About That Georgia Nullification Resolution …

As Steve and others have reported, the Georgia State Senate has adopted a resolution allowing the state to nullify any federal laws it thinks are unconstitutional. Hendrik Hertzberg actually read the resolution, and wrote a post that made me want to read it as well: he described it as “a Kompletely Krazy Kocktail of militia-minded moonshine and wacko white lightning — a resolution that not only endorses defiance of federal law but also threatens anarchy and revolution.”

So I did, and as I read I had two main thoughts. First, while Hertzberg writes that the resolution is written in “a mock eighteenth-century style, ornate and pompous”, I thought it was an unnervingly good imitation of eighteenth-century prose. And not just in general: in referring to the Constitution as “a compact under the style and title of a Constitution for the United States”, the ‘style and title’ part struck me as pitch-perfect.

Second, there is something very peculiar about its content. Consider this passage:

“That to this compact each State acceded as a State, and is an integral party, its co-States forming, as to itself, the other party: that the government created by this compact was not made the exclusive or final judge of the extent of the powers delegated to itself; since that would have made its discretion, and not the Constitution, the measure of its powers; but that, as in all other cases of compact among powers having no common judge, each party has an equal right to judge for itself, as well of infractions as of the mode and measure of redress.”

Where, I wondered, is the Supreme Court in all this? The Supreme Court determines the constitutional limits on the exercise of federal power. It has the power to nullify federal statutes. Therefore, it obviously puts a check on the executive and legislative branches. And while one might think that it has interpreted the Constitution wrongly, it’s very odd to write as though it didn’t exist, and did not have the authority to keep the other branches of the federal government within constitutional limits.

It occurred to me that there was a simple explanation for all this. So I googled a distinctive phrase, and lo! it turns out that the Georgia resolution is a lightly modified version of Thomas Jefferson’s Resolutions Related To The Alien And Sedition Acts. (Most of the resolution follows this version, but towards the end, it substitutes the eighth resolution, here.) It omits all references to the Alien and Sedition Acts themselves, as well as the part where Jefferson seems to say that states, rather than the federal government, have authority over “alien friends”, and that the federal government has no right to imprison people who do not obey deportation orders.

UPDATE: I inadvertently cut the following: And they added this piece of lunacy:

“Any Act by the Congress of the United States, Executive Order of the President of the United States of America or Judicial Order by the Judicatories of the United States of America which assumes a power not delegated to the government of the United States of America by the Constitution for the United States of America and which serves to diminish the liberty of the any of the several States or their citizens shall constitute a nullification of the Constitution for the United States of America by the government of the United States of America.”

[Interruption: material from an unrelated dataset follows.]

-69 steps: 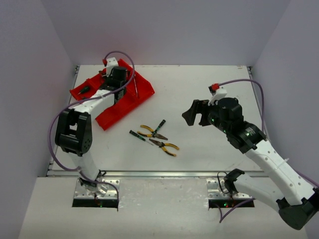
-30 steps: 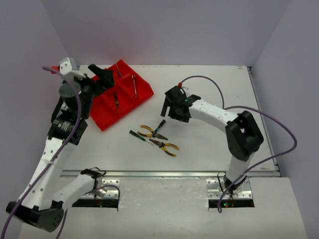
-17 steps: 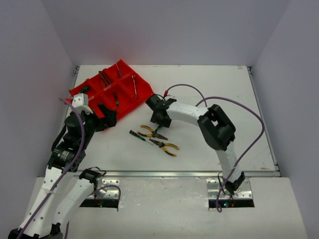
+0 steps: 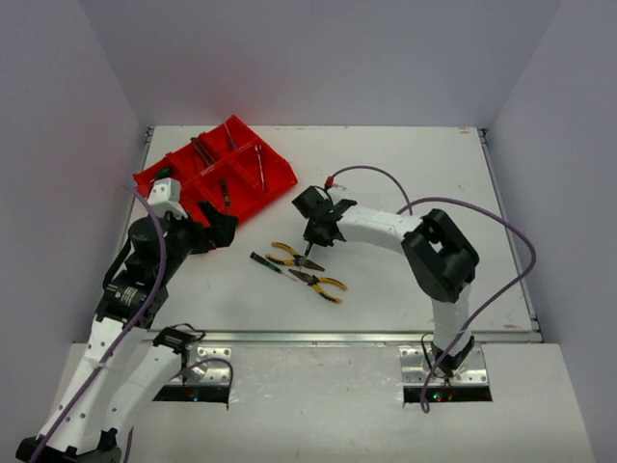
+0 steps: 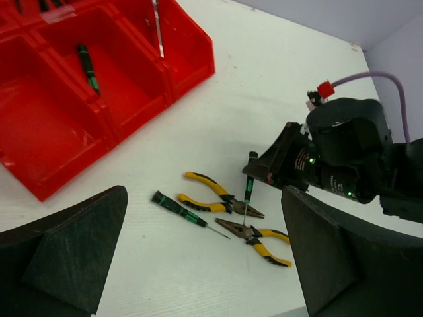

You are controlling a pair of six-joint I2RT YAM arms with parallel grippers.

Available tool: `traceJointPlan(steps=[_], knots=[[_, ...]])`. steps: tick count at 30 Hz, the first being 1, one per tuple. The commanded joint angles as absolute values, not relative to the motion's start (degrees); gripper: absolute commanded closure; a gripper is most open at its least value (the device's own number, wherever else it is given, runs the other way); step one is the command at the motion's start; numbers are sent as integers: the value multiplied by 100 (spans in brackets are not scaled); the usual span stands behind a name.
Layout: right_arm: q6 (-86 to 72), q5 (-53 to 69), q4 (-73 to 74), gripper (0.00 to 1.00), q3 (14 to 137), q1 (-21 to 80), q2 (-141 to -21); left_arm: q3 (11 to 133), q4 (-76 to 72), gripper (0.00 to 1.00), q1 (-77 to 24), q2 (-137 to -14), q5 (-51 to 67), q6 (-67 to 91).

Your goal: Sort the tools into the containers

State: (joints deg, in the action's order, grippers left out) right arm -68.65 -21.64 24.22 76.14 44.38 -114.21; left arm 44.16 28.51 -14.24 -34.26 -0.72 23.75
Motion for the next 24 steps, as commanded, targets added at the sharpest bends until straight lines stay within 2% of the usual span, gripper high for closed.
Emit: traceJointPlan(steps=[1, 2, 4, 7, 10, 16, 18, 19, 20, 21, 24], knots=[[-4723, -1356, 338, 100, 6665, 4438, -9595, 4160, 1699, 0, -1459, -3849, 1860, 3012], [-4353, -927, -50, 100, 6381, 4438, -9589, 4157, 1347, 0, -1459, -3850, 2332, 3015], [-3245, 691, -1114, 100, 5400, 4438, -8611, 3614, -84, 0, -1461, -3989, 3590, 3642], [-2511, 2227, -1516, 100, 4716, 4438, -7517, 3130, -1294, 0, -1498, -4152, 4181, 4408], [-2475, 3042, -2097, 100, 4035, 4447, -6753, 2763, -2961, 0, -1735, -4311, 4292, 5173], [-2594, 3053, -2103, 100, 4020, 4449, -6257, 3083, -2789, 3, -2865, -4740, 3267, 4867], [-2611, 3071, -2103, 100, 4064, 4456, -6260, 3076, -2801, 10, -2921, -4811, 3217, 4881], [-2618, 3103, -2122, 100, 4097, 4456, -6279, 3069, -2860, 19, -2947, -4844, 3217, 4907], [-2632, 3111, -2127, 100, 4104, 4456, -6297, 3061, -2874, 21, -2953, -4871, 3217, 4933], [-2682, 3098, -2192, 100, 4092, 4456, -6302, 3059, -2906, 28, -2960, -4884, 3217, 4952], [-2764, 3207, -2377, 100, 4108, 4450, -6343, 3065, -2912, 37, -2995, -4935, 3163, 4986]])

It’s followed by a list of laws that would constitute a nullification of the Constitution. Read it and weep. END UPDATE

This matters for the following reason. Jefferson wrote his Resolutions in 1798. At that time, it was still an open question how the Constitution was to be enforced, and, in particular, how the federal government was to be kept within its limits. In 1803, the Supreme Court decided Marbury v. Madison, which answered that question by holding that federal courts had the power to determine whether or not federal laws were constitutional. It did so on grounds similar to those that moved Jefferson:

“To what purpose are powers limited, and to what purpose is that limitation committed to writing, if these limits may, at any time, be passed by those intended to be restrained? The distinction, between a government with limited and unlimited powers, is abolished, if those limits do not confine the persons on whom they are imposed, and if acts prohibited and acts allowed, are of equal obligation. It is a proposition too plain to be contested, that the constitution controls any legislative act repugnant to it; or, that the legislature may alter the constitution by an ordinary act.

Between these alternatives there is no middle ground. The constitution is either a superior, paramount law, unchangeable by ordinary means, or it is on a level with ordinary legislative acts, and like other acts, is alterable when the legislature shall please to alter it.

If the former part of the alternative be true, then a legislative act contrary to the constitution is not law: if the latter part be true, then written constitutions are absurd attempts, on the part of the people, to limit a power, in its own nature illimitable.”

Jefferson and Justice Marshall were confronting a similar problem: the need to keep the federal government within constitutional limits. They proposed different solutions: in Jefferson’s case, state nullification, in Marshall’s, judicial review. When Jefferson wrote, his views were not “militia-minded moonshine and wacko white lightning”. They were an attempt to answer a serious problem that had not yet been answered. His solution was, in my view, not the best one, but it was a serious answer to a serious question.

It matters when you write something. The Articles of Confederation were not ideal, but when they were written, they were a real solution to a real problem. Proposing them now would be idiotic. Likewise, what makes the Georgia resolution a Kompletely Krazy Kocktail is that it parrots Jefferson’s words as though we had not arrived at a solution to that problem nearly two centuries ago. But we have, and acting as though that solution does not exist, or as though it does not make state nullification both superfluous and a recipe for lawlessness, is absurd.